The line containing "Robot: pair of" and every line after it, through the last one below: output exactly these and nothing else.
[Input data Boundary: Start]
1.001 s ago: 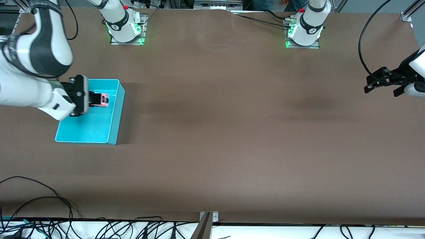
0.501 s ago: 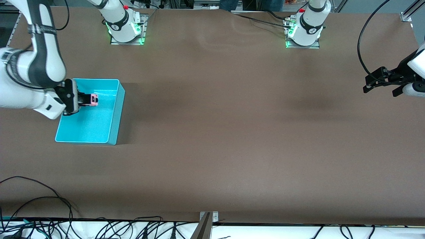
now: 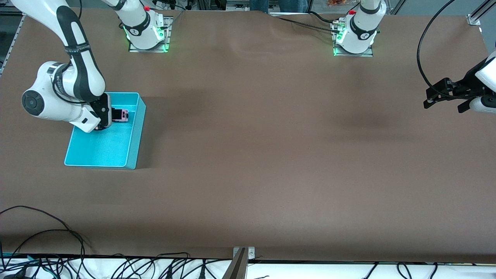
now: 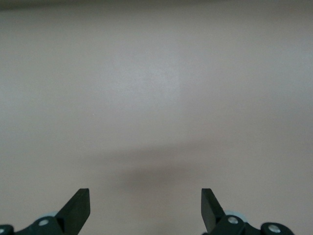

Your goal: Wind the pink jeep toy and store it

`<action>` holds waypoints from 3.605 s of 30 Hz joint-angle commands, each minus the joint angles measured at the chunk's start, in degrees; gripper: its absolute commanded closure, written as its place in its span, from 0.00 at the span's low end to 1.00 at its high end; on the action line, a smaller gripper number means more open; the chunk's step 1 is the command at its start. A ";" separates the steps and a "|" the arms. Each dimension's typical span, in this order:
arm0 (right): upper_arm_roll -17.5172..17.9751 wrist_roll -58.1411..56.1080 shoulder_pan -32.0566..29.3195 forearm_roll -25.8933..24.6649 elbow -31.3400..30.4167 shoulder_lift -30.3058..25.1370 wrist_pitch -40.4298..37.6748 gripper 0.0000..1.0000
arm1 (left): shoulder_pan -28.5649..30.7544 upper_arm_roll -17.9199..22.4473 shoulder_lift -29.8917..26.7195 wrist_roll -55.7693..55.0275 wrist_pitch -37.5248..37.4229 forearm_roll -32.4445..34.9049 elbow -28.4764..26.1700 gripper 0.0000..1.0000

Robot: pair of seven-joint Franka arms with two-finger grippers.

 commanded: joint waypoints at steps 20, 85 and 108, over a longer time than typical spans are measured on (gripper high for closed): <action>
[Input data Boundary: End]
### [Solution]
Robot: pair of seven-joint Franka arms with two-finger grippers.

 commanded: joint waypoints at steps 20, 85 and 108, over a longer time than typical spans are measured on (gripper high for closed): <action>

Above is the complete output.